Une révolution technologique de plus
L’intelligence artificielle européenne avance sur une ligne de crête, avec une innovation qui progresse à une vitesse vertigineuse, mais dont l’adoption reste encore lente et inégale. “Il y a un écart entre la déferlante d’investissements et la réalité des usages, reconnaît Olivier Debeugny. Ce qu’on a déjà connu avec internet va se reproduire. Au début, tout le monde s’emballe, puis l’usage se stabilise, et ça devient un outil du quotidien. Aujourd’hui, tout le monde utilise internet, demain, tout le monde utilisera l’IA générative. C’est une question de temps et d’ordre des choses. L’IA générative fait beaucoup de bruit parce qu’elle touche les professions intellectuelles, les cols blancs. Mais c’est une révolution technologique de plus, comme l’industrie a connu le travail à la chaîne, puis la robotisation.
La société finira par s’adapter. Je reste un grand optimiste. Ces modèles font bien ce que nous, humains, faisons mal, comme trouver une information dans 10.000 pages et la résumer en une seconde. Mais ils ne remplaceront pas notre capacité à comprendre le contexte. L’avenir, c’est l’équilibre entre les deux.”

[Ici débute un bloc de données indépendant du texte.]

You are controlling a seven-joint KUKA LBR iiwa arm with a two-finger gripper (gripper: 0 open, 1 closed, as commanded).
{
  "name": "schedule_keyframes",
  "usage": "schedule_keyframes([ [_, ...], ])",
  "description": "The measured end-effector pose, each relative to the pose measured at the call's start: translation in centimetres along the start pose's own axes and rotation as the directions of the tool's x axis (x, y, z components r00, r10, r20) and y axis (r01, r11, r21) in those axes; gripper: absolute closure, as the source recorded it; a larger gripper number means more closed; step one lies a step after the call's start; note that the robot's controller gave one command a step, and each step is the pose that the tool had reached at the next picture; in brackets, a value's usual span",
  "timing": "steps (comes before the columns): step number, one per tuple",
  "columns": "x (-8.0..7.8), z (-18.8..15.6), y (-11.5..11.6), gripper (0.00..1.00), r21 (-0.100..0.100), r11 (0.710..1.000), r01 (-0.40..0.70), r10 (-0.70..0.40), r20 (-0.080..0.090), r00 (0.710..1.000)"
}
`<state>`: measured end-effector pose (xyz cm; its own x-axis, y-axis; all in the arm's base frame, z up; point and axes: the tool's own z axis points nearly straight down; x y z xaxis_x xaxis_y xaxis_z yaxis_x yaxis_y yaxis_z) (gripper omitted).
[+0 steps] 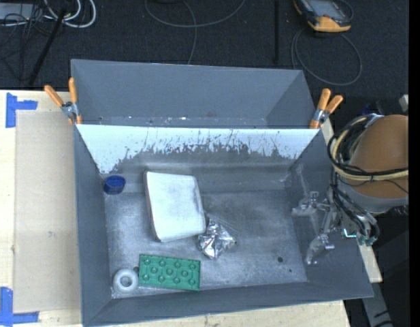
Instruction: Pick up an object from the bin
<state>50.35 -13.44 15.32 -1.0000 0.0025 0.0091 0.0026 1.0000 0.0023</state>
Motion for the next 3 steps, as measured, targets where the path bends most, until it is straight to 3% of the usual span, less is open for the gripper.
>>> schedule_keyframes([
  [1, -0.6, 8.3, 9.4, 0.00, 0.004, 0.999, 0.039, -0.039, 0.011, 0.999],
  [2, -3.2, 5.3, 17.3, 0.00, -0.003, 0.995, -0.097, 0.097, 0.012, 0.995],
  [3, -1.2, 3.7, 16.8, 0.00, 0.002, 0.997, -0.082, 0.082, 0.006, 0.997],
])
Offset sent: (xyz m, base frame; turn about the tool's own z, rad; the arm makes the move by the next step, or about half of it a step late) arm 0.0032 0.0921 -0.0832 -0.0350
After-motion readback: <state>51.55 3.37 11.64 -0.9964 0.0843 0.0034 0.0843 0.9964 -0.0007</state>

De la traduction à l’intelligence artificielle
Basée à Paris, Dragon LLM, anciennement Lingua Custodia, trouve son origine dans la crise financière de 2007-2008. À cette époque, son fondateur, Olivier Debeugny, travaille dans le secteur bancaire, où il dirige une équipe internationale de relation client. Confronté à la nécessité de produire des traductions financières complexes, il constate l’absence d’un outil de traduction automatique à la fois performant et sécurisé, les solutions disponibles, comme Google Translate, étant inadaptées pour des raisons techniques et de confidentialité.De cette intuition naît l’idée de créer une technologie de traduction automatisée reposant sur des modèles linguistiques propriétaires. Après un congé sabbatique dédié à la création d’entreprise, Olivier Debeugny fonde sa société à la fin de l’année 2011, entouré d’une petite équipe mêlant ingénieurs, linguistes et chercheurs. L’entreprise travaille alors sur des modèles statistiques, précurseurs des approches modernes de traitement du langage, tout en développant une forte culture de publication scientifique.

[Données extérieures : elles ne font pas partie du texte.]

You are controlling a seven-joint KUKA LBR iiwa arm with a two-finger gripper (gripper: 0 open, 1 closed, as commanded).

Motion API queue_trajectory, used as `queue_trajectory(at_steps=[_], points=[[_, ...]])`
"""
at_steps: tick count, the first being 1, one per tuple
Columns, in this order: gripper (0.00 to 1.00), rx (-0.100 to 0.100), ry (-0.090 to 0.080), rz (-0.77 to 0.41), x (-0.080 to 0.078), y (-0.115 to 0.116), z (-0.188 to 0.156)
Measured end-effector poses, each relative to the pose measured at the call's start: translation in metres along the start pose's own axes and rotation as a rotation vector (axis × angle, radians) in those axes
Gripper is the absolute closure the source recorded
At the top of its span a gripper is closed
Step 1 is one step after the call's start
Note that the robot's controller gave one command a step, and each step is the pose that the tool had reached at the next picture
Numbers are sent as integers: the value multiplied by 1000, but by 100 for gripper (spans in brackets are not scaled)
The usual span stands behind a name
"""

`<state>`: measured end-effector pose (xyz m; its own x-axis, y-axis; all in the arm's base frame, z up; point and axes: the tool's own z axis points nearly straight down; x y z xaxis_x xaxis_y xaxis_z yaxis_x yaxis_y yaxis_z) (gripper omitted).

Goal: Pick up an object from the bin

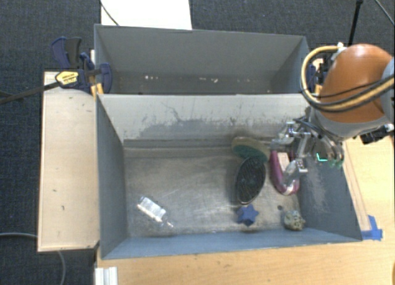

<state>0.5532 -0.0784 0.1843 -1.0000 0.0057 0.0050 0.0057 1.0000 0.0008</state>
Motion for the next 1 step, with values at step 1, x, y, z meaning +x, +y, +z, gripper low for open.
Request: queue_trajectory(at_steps=[1], points=[[0,-2,-2,101,-11,35,63]])
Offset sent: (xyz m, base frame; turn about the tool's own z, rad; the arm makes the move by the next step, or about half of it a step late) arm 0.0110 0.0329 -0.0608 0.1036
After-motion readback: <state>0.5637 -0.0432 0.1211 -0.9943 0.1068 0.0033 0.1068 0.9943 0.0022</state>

Modèles de langage de type GPT
À partir de 2019, l’arrivée des modèles de langage de type GPT marque un tournant. L’équipe de recherche identifie le potentiel de ces nouvelles architectures pour aller au-delà de la simple traduction. Dragon commence alors à combiner sa maîtrise linguistique et sa capacité d’ingénierie pour concevoir ses propres modèles. Aujourd’hui, la start-up compte une quinzaine de collaborateurs, dont 11 chercheurs et ingénieurs IA.Fidèle à son ADN scientifique, la société développe des architectures de modèles de langage optimisées pour tourner sur des infrastructures locales (CPU), afin de rendre l’IA accessible et moins énergivore. Lauréate en 2024 du Large AI Grand Challenge de la Commission européenne, elle a pu entraîner sa nouvelle architecture sur les supercalculateurs Leonardo (Italie) et Jupiter (Allemagne), dans le cadre du programme EuroHPC, une initiative européenne qui finance un réseau de supercalculateurs à très haute performance pour renforcer la souveraineté technologique et la capacité de calcul de l’Union européenne.